TASK TO COMPLETE:
Reproduce nothing but the lines from the one with "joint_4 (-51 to" down to the last line of the data below.

DATA SUPPLIED START

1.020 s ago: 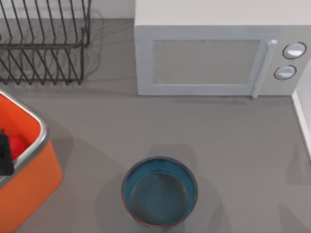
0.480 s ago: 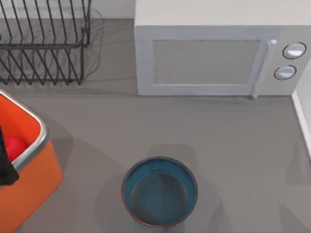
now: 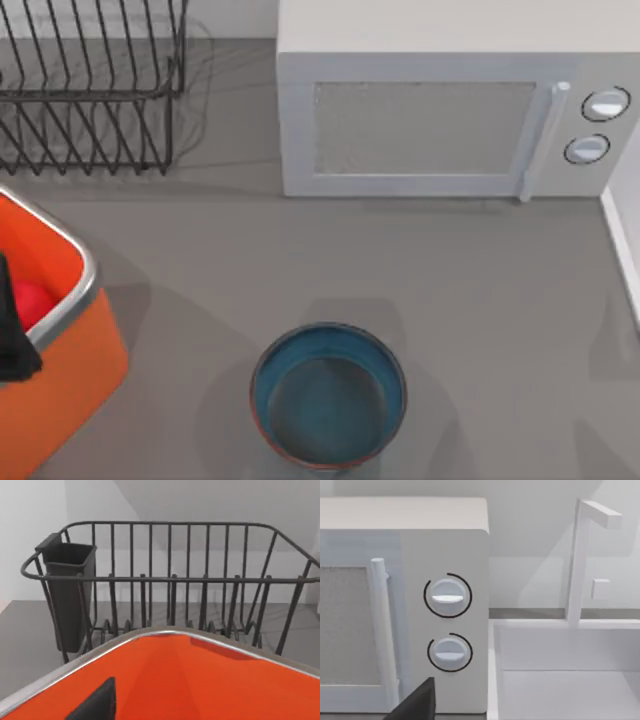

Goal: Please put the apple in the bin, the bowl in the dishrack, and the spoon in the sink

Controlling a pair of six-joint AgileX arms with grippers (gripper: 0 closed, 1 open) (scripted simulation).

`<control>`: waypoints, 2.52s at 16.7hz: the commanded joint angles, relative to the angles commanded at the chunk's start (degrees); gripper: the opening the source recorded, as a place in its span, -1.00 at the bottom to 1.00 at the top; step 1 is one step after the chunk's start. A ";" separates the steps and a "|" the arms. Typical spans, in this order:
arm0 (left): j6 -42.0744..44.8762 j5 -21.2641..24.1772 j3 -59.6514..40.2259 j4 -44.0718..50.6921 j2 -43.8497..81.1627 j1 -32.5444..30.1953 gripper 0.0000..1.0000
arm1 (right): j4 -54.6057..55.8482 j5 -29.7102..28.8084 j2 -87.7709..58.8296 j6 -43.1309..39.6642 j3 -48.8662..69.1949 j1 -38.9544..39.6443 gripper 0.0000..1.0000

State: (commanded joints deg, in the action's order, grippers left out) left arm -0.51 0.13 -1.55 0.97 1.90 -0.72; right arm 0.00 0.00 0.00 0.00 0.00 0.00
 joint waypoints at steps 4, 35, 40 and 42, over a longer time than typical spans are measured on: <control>-3.66 0.94 -8.09 5.47 10.21 -5.32 1.00 | 0.00 0.00 0.00 0.00 0.00 0.00 1.00; -55.36 0.00 -104.05 74.79 117.92 -56.76 1.00 | 0.00 0.00 0.00 0.00 0.00 0.00 1.00; -55.18 0.02 -101.87 72.44 118.30 -56.55 1.00 | 0.00 0.00 0.00 0.00 0.00 0.00 1.00; -55.12 0.00 -98.66 68.30 119.14 -56.56 1.00 | 0.00 0.00 0.00 0.00 0.00 0.00 1.00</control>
State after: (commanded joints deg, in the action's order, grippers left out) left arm -55.63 0.13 -100.21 69.27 121.05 -57.27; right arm 0.00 0.00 0.00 0.00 0.00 0.00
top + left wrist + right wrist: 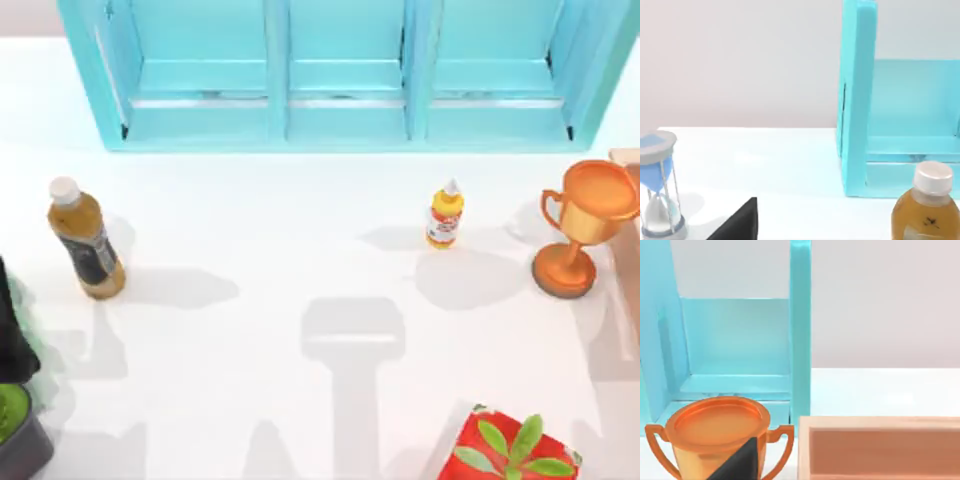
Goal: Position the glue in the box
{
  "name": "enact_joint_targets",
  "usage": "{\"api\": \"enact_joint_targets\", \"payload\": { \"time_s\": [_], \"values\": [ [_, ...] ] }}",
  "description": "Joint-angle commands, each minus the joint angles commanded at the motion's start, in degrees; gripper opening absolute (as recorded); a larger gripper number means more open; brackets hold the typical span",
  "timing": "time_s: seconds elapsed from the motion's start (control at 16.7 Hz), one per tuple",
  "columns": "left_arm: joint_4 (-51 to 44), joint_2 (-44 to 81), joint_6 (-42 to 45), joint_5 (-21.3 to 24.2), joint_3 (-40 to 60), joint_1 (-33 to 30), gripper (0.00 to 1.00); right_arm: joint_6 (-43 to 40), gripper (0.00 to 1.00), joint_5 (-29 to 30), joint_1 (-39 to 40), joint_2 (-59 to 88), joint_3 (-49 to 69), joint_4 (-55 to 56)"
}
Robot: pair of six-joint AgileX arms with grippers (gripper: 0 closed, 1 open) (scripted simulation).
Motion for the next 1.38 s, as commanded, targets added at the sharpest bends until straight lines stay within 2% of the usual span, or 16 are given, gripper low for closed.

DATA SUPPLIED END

TASK RESPONSE:
  "columns": "left_arm: joint_4 (-51 to 44), joint_2 (-44 to 81), joint_6 (-42 to 45), joint_5 (-21.3 to 24.2), joint_3 (-40 to 60), joint_1 (-33 to 30), gripper (0.00 to 1.00); right_arm: joint_6 (-43 to 40), gripper (0.00 to 1.00), joint_5 (-29 to 30), joint_1 (-39 to 40), joint_2 (-59 to 88), joint_3 (-49 to 69), joint_4 (-55 to 56)"
}
Robot: pair of six-joint AgileX arms with grippers (gripper: 0 closed, 1 open) (scripted simulation).
Motion for the next 1.38 s, as commanded, targets added at the sharpest bends until straight lines stay within 2% of the usual span, or 16 are given, gripper low for closed.

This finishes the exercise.